WHAT THE TASK REQUIRES =
Only the lines below starting at the one containing "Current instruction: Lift" and ending at the one containing "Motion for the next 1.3" belong in the answer, each copied exactly.

[Stored items from a collection]
● ● ● ● ● ● ●
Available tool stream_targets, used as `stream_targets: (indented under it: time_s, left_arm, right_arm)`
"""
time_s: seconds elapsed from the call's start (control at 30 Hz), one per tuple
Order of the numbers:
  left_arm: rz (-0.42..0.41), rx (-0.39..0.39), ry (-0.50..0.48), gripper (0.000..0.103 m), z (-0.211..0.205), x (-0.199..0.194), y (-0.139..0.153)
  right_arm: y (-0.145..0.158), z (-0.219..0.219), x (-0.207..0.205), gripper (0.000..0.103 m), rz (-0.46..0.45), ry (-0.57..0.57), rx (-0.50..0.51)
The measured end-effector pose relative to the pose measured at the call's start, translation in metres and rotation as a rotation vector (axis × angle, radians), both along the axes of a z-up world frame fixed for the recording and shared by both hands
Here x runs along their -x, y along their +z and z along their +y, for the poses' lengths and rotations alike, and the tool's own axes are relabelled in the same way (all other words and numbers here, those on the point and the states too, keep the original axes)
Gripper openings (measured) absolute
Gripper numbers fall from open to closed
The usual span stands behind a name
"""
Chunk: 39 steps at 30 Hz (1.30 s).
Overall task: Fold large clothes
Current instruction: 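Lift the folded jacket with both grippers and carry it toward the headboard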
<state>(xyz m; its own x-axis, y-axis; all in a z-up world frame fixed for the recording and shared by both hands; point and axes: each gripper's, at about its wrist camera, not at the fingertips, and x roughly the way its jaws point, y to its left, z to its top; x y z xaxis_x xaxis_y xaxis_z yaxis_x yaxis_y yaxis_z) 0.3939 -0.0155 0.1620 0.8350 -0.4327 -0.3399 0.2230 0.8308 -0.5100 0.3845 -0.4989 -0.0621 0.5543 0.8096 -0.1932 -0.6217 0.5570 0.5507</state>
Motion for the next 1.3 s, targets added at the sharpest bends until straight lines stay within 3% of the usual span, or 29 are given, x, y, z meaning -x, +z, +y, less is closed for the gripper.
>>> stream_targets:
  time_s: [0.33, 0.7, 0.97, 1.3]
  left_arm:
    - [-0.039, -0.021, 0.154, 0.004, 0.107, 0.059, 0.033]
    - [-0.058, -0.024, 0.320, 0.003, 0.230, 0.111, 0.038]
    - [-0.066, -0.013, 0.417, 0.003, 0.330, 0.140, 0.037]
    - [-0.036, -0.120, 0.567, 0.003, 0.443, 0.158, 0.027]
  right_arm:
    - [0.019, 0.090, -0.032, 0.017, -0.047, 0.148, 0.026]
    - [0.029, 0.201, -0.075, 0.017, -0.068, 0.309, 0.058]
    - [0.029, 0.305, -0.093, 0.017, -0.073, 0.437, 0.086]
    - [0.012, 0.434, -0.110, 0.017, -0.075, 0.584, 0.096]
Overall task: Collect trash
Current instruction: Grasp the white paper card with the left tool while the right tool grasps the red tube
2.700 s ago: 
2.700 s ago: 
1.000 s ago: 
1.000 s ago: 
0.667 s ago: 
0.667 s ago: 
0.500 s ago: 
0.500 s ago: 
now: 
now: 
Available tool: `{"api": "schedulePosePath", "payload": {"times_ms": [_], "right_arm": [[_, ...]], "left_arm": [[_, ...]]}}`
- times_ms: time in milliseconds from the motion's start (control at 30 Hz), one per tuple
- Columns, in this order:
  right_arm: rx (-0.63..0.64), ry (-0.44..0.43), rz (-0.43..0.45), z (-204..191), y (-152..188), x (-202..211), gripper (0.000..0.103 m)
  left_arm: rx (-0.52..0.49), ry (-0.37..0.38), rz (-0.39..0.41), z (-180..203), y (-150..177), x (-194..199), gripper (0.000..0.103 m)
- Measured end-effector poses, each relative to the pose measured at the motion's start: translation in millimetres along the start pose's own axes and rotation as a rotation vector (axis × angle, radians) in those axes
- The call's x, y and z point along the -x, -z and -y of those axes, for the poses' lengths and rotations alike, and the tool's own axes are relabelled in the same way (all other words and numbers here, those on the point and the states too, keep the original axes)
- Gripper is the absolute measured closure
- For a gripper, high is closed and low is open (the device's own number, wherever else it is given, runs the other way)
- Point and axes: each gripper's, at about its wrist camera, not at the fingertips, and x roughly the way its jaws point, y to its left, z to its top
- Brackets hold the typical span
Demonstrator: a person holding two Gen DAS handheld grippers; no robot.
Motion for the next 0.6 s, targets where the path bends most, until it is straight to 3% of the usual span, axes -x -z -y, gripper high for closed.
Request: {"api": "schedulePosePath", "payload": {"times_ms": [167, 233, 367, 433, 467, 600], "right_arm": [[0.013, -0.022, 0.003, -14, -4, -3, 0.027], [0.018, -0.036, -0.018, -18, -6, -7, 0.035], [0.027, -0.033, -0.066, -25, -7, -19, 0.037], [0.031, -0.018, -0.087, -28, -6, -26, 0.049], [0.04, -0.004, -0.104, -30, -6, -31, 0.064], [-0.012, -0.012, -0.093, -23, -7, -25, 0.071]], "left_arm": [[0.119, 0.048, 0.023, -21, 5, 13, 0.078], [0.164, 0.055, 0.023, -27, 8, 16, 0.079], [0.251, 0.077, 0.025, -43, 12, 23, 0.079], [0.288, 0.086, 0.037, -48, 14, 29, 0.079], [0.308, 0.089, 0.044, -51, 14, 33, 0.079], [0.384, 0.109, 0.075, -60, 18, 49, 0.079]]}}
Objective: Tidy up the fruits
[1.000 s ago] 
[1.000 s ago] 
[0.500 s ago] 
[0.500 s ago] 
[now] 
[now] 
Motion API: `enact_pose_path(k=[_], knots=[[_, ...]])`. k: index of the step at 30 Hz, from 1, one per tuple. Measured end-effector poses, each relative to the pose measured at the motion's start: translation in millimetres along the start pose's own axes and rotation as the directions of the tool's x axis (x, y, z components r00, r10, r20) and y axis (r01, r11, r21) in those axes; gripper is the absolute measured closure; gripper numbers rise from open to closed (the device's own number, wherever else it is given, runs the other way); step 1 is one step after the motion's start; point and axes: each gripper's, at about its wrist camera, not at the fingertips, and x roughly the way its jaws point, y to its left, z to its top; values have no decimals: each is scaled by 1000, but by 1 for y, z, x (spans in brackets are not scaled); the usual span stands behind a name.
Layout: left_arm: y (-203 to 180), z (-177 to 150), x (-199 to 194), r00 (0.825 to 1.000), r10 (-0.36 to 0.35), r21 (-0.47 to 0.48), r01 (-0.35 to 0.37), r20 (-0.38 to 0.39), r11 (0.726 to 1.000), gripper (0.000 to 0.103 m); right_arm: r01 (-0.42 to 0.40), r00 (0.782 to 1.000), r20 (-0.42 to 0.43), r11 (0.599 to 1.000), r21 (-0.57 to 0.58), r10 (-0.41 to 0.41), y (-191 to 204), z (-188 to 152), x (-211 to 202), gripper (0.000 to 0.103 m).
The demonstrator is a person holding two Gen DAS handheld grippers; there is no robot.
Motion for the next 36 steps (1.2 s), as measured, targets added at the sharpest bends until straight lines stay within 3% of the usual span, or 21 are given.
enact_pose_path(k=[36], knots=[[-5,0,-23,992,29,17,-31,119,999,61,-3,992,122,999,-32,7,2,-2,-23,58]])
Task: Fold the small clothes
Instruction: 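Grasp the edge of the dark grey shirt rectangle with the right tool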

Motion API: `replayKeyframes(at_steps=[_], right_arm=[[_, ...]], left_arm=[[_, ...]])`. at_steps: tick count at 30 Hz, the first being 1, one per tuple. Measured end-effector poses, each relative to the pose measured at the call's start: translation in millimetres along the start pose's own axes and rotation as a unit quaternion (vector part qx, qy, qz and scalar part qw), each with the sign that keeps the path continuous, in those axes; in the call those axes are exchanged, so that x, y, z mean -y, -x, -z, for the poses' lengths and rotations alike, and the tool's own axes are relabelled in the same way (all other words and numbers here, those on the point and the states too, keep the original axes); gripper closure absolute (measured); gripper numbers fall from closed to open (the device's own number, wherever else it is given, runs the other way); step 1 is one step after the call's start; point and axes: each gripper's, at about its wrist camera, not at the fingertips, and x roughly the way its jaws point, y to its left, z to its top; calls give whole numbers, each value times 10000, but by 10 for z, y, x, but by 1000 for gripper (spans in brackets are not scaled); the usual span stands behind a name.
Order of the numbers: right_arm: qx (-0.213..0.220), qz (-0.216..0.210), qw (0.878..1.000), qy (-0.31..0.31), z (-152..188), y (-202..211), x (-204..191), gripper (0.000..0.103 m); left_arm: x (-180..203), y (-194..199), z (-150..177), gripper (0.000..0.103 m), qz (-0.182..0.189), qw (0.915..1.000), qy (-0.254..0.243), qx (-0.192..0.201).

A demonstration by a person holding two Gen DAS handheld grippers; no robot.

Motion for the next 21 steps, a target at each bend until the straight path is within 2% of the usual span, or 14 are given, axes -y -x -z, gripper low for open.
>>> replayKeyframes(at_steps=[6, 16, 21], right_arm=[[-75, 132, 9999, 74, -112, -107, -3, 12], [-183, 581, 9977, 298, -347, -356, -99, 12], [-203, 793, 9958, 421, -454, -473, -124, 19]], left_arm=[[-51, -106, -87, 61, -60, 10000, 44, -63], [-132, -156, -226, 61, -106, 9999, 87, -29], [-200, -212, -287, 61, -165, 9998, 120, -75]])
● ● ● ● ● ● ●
TASK RESULT =
Current instruction: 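Lift the folded jacket with both grippers and carry it toward the headboard
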<state>(xyz m; its own x-axis, y-axis; all in a z-up world frame fixed for the recording and shared by both hands; point and axes: each gripper's, at about its wrist camera, not at the fingertips, and x roughly the way its jaws point, y to its left, z to its top; x y z xaxis_x xaxis_y xaxis_z yaxis_x yaxis_y yaxis_z) 0.3939 -0.0155 0.1620 0.8350 -0.4327 -0.3399 0.2230 0.8308 -0.5100 0.3845 -0.4989 -0.0621 0.5543 0.8096 -0.1932 -0.6217 0.5570 0.5507</state>
Motion for the next 1.3 s, targets added at the sharpest bends until straight lines stay within 3% of the usual span, or 29 are given, x, y, z meaning -x, +z, +y, less is closed for the gripper.

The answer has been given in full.